Jestem człowiekiem lubiącym naturę i dość dobrze z nią obeznanym. Dotyczy to jednak nie tylko przyrody, ale i całej naszej naturalnej otoczki na planecie Ziemia – w tym obserwacji nieba: gwiazd, planet, meteorów i galaktyk. Kosmos to także nasz dom, a nie każdy ma o nim pojęcie. Pamiętajmy więc o tym 🙂
Niebo nad nami
Obserwacje nieba można w zasadzie prowadzić przez cały rok, ale to latem mają one największy urok. Czemu? Przede wszystkim dlatego, że jest ciepło, a więc człowiekowi chce się w ogóle siedzieć po nocy poza domem. Ale to latem można się tez wygodnie wyłożyć na trawce (spróbujcie to samo zrobić zimą, w śniegu!) i w letnie noce też widać na niebie najciekawsze rzeczy.
Roje meteorów
W lecie występują corocznie te same roje meteorów, które są w rzeczywistości pozostałościami po rozpadających się kometach.

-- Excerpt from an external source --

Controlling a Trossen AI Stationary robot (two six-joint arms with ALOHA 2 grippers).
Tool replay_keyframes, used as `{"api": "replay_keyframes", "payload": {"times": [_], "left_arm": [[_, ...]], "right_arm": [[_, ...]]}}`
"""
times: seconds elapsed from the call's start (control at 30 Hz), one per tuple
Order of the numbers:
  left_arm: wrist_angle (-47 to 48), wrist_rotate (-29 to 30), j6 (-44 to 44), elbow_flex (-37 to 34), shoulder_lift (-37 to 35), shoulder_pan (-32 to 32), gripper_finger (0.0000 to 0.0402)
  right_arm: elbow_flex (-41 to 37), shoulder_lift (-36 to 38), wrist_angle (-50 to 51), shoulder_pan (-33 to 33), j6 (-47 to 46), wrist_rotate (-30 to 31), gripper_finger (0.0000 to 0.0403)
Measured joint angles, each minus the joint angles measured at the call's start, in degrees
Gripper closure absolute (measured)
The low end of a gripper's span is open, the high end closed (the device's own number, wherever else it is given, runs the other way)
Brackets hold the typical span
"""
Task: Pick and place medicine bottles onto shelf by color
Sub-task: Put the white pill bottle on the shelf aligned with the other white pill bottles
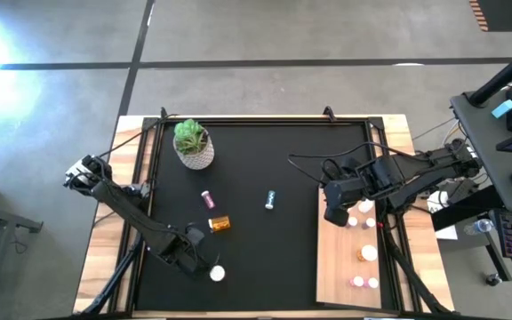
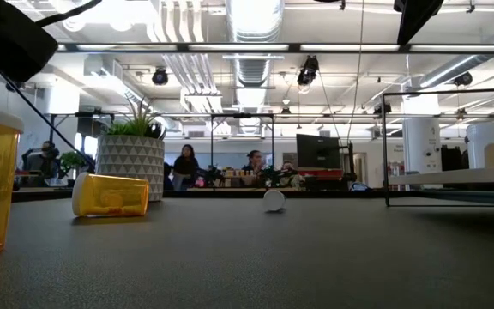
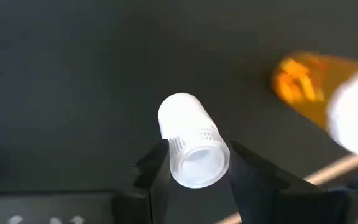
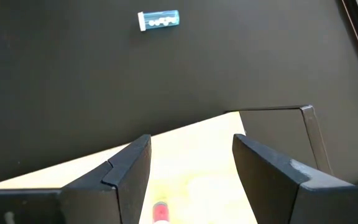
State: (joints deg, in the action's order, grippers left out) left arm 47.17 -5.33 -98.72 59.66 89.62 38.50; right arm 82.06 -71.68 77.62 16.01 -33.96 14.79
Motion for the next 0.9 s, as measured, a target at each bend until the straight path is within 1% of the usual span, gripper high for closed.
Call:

Do najsłynniejszych i najlepiej widocznych z nich należą sierpniowe Perseidy, które można zobaczyć w dniach 17 lipca–24 sierpnia, z maksimum pomiędzy 12 i 13 sierpnia. Rój związany jest z kometą 109P/Swift-Tutele. Meteorów należy szukać w obrębie konstelacji Kasjopei, Perseusza i Żyrafy. Perseidy w letnie noce są obserwowane od około 2000 lat, nazywa się je „łzami świętego Wawrzyńca„, ponieważ 10 sierpnia jest dniem jego śmierci.
Trójkąt letni
W przeciągu roku widoczne nocą nad naszymi głowami układy gwiazd zmieniają się – to, co widzimy latem, nie będzie widoczne zimą, i na odwrót. Letnie noce w naszych szerokościach geograficznych należą zdecydowanie do trzech gwiazd (i gwiazdozbiorów), określanych mianem Trójkąta Letniego. Tworzą je” Vega, Altair i Deneb. Są to jasne, błękitno-białe, duże i stosunkowo młode gwiazdy. Więcej o obserwacji zawierających je gwiazdozbiorów można poczytać tutaj, http://gwiazdozbiory.eulersoft.com.pl/Letnie.html
Tak mniej więcej to wygląda. Źródło: planetariumec1.pl
Droga Mleczna
No dobrze, ale co jeszcze warto obserwować i co w ogóle można zobaczyć latem w Polsce? Naszą galaktykę Drogę mleczną, widoczną jak gdyby od zewnątrz i z boku – jej dość płaski dysk. Aby to było możliwe, trzeba zwykle wyjechać kilkadziesiąt kilometrów za miasto, w bardzo ciemne miejsce. Droga Mleczna to po prostu zbiór setek tysięcy gwiazd, które razem dla gołego oka tworzą jak gdyby wielki pas czy raczej obłok przecinający niebo.